In 2021, defendant was brought to trial for the statutory rape of his granddaughter in 2017, when she was 11 years old. At trial, a forensic interviewer testified, over defendant’s objection, that he saw no indication that the victim was coached. The trial court also granted a motion in limine to prevent defendant from cross-examining the victim regarding school records from when she was in kindergarten through second grade showing conduct allegedly reflecting her propensity for untruthfulness. The conduct was behavior such as cheating on a test and stealing a pen.  

The Court of Appeals noted “[o]ur Supreme Court has held that ‘an expert may not testify that a prosecuting child-witness in a sexual abuse trial is believable [or] is not lying about the alleged sexual assault.’” Slip Op. at 2, quoting State v. Baymon, 336 N.C. 748, 754 (1994). However, the court could not point to a published case regarding a statement about coaching like the one in question here.
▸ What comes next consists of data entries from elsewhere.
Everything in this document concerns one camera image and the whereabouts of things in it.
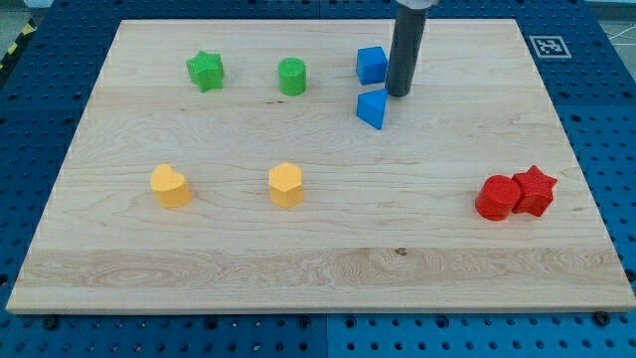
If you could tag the blue triangle block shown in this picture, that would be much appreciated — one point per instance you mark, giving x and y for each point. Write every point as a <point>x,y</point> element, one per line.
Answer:
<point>371,107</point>

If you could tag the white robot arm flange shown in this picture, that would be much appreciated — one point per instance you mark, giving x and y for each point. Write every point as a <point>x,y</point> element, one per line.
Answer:
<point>418,4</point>

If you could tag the blue cube block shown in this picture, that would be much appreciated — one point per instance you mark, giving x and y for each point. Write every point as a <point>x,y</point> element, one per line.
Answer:
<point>371,65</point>

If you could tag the yellow hexagon block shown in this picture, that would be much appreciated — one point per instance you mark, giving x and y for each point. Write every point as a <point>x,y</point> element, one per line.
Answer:
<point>285,185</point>

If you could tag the green cylinder block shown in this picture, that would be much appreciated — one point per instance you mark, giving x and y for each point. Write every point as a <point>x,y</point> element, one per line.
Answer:
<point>292,76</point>

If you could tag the yellow heart block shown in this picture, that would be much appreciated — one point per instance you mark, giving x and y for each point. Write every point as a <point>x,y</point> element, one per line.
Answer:
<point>170,187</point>

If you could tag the green star block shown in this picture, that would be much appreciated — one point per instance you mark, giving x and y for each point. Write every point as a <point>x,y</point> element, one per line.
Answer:
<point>206,71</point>

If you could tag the red cylinder block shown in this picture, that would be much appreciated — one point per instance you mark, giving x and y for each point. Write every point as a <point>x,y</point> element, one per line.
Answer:
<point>497,198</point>

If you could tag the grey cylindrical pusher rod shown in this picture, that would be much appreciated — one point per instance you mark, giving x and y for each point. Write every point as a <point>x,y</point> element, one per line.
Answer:
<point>408,31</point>

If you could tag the red star block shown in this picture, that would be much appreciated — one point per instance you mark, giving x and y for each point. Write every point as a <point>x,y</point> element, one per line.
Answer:
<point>536,189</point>

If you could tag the white fiducial marker tag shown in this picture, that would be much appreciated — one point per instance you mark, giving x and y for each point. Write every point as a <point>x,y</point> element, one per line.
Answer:
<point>550,47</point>

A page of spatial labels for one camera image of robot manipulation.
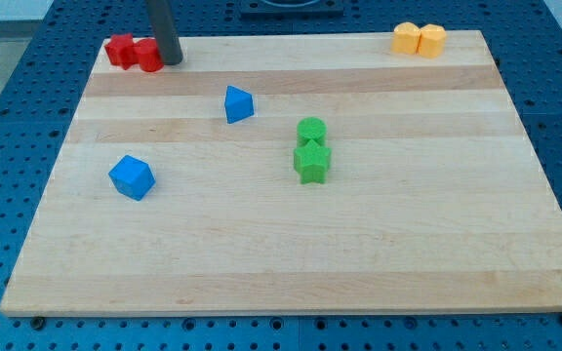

Because there was no controlling opinion on the matter, the court engaged in a predictive exercise and held, “[b]ased upon our Supreme Court’s statement in Baymon, we conclude that it was not error for the trial court to allow expert testimony that [the victim] was not coached.” Id. at 3.

The court also found no error with the trial court’s conclusions regarding the admissibility of the victim’s childhood records under Rule of Evidence 403. The court explained that the evidence showed behavior that was too remote in time and only marginally probative regarding truthfulness. Finally, the court found no error with the interrogation video, explaining that while it is well established that polygraph evidence is not admissible, the video in question did not show a polygraph examination. Instead, the video merely showed “miscellaneous items on the table and not the actual polygraph evidence,” and all references to a polygraph examination were redacted before being shown to the jury. Id. at 5-6.